Concerning the GYSELA global non-linear electrostatic code, the efforts during the period have concentrated on the design of a more efficient parallel gyro-average operator for the deployment of very large (future) GYSELA runs. The main unknown of the computation is a distribution function that represents either the density of the guiding centers, either the density of the particles in a tokamak. The switch between these two representations is done thanks to the gyro-average operator. In the previous version of GYSELA, the computation of this operator was achieved thanks to a Padé approximation. In order to improve the precision of the gyro-averaging, a new parallel version based on an Hermite interpolation has been done (in collaboration with the Inria TONUS project-team and IPP Garching). The integration of this new implementation of the gyro-average operator has been done in GYSELA and the parallel benchmarks have been successful.

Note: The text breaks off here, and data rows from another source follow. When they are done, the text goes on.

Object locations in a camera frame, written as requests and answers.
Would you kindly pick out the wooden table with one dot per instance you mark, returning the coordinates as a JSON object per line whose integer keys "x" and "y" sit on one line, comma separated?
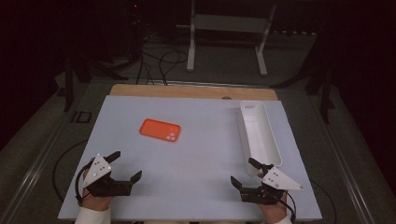
{"x": 186, "y": 91}

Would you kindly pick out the person's right hand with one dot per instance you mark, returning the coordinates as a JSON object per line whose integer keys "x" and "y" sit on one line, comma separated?
{"x": 274, "y": 213}

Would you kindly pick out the white oblong plastic tray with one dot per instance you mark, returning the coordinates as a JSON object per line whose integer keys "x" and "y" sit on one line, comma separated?
{"x": 260, "y": 133}

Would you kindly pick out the pale grey table mat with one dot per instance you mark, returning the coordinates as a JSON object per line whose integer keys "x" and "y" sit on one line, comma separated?
{"x": 193, "y": 161}

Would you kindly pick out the orange phone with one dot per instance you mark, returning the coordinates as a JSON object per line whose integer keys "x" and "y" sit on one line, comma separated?
{"x": 160, "y": 130}

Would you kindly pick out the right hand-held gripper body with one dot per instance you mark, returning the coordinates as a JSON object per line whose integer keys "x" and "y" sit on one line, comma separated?
{"x": 264, "y": 194}

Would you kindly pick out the white metal stand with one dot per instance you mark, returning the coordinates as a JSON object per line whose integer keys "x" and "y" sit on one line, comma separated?
{"x": 229, "y": 23}

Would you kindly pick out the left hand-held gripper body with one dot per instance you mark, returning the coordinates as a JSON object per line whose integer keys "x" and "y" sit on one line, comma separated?
{"x": 107, "y": 188}

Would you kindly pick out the black tripod stand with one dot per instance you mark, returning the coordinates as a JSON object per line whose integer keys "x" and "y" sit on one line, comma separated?
{"x": 69, "y": 90}
{"x": 326, "y": 96}

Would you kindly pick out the person's left hand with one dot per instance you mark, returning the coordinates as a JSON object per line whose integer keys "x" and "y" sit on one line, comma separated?
{"x": 95, "y": 203}

This work had been carried on in the framework of Fabien Rozar's PhD in collaboration with CEA-IRFM (defended in November 2015) and is continued in the PhD of Nicolas Bouzat funded by IPL C2S@Exa . The scientific objectives of this new work will be first to consolidate the parallel version of the gyro-average operator, in particular by designing a scalable MPI+OpenMP parallel version and using a new communication scheme, and second to design new numerical methods for the gyro-average, source and collision operators to deal with new physics in GYSELA. The objective is to tackle kinetic electron configurations for more realistic complex large simulations.

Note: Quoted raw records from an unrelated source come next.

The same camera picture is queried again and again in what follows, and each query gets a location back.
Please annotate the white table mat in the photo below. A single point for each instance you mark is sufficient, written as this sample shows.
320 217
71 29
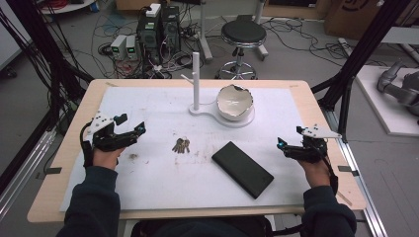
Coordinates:
164 177

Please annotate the person's left hand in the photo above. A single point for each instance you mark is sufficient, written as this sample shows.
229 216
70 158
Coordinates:
106 159

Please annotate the black round stool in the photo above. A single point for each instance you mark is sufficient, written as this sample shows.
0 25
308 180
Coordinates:
243 33

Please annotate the white stand with peg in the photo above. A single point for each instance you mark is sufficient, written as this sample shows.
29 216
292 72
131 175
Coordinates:
196 82

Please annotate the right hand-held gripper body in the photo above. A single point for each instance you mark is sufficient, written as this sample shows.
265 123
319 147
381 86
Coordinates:
311 148

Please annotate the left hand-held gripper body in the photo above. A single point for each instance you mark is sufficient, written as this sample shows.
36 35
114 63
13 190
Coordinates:
105 138

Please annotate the grey tape piece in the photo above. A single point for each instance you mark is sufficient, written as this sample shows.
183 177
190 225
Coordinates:
52 170
347 170

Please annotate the aluminium rail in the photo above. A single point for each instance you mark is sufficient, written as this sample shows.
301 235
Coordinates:
23 174
362 197

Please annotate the white power strip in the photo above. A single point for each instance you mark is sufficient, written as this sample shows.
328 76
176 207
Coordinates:
346 46

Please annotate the black computer tower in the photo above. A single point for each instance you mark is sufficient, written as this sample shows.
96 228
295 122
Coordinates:
149 39
170 31

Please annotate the person's right hand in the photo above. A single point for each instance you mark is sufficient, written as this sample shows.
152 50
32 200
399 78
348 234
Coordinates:
317 173

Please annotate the black frame post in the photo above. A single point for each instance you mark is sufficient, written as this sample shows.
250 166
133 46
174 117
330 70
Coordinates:
39 42
362 56

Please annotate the black power bank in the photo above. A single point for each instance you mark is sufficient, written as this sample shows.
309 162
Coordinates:
242 169

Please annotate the white cracked-egg bowl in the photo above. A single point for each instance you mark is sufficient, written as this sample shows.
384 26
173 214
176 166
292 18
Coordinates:
234 102

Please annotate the cardboard box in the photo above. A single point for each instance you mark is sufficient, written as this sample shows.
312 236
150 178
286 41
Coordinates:
349 16

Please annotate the white table leg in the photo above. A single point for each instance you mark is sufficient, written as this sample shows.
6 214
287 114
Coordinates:
261 33
205 36

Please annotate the person's lap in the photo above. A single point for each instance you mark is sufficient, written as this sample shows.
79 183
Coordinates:
204 228

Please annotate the white platform board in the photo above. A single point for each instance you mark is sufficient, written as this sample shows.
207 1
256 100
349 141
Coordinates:
378 108

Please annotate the grey bench power supply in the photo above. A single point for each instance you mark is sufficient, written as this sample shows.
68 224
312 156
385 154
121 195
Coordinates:
118 46
131 47

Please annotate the white power adapter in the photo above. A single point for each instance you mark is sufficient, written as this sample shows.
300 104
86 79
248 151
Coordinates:
153 10

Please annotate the bunch of keys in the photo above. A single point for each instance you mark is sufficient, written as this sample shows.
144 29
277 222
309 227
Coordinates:
181 145

3D aerodynamics for unsteady problems with bodies in relative motion

The first part of our research work concerning the parallel aerodynamic code FLUSEPA has been to design an operational MPI+OpenMP version based on a domain decomposition. We achieved an efficient parallel version up to 400 cores and the temporal adaptive method used without bodies in relative motion has been tested successfully for complex 3D take-off blast wave computations. Moreover, an asynchronous strategy for computing bodies in relative motion and mesh intersections has been developed and has been used for 3D stage separation cases. This first version is the current industrial production version of FLUSEPA for Airbus Safran Launchers.

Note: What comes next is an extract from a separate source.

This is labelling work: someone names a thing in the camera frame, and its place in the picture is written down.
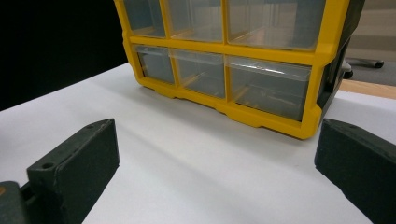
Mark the wooden cabinet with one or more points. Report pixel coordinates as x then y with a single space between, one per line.
376 28

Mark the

However, this intermediate version shows synchronization problems for the aerodynamic solver due to the time integration used. To tackle this issue, a task-based version over the runtime system StarPU has been developed and evaluated. Task generation functions have been designed in order to maximize asynchronism during execution while respecting the data pattern access of the code. This led to the re-factorization of the FLUSEPA computation kernels. It's clearly a successful proof of concept as a task-based version is now available for the aerodynamic solver and for both shared and distributed memory. It uses three parallelism levels : MPI processes between sub-domains, StarPU workers in shared memory (for each sub-domain) themselves running OpenMP parallel tasks. This version has been validated for large 3D take-off blast wave computations (80 millions of cells) and is much more efficient than the previous MPI+OpenMP version: we achieve a gain in computation time equal to 70 % for 320 cores and to 50 % for 560 cores. The next step will consist in extending the task-based version to the motion and intersection operations. This work has been carried on in the framework of Jean-Marie Couteyen's PhD (defended in September 2016) in collaboration with Airbus Safran Launchers ([2], [17]).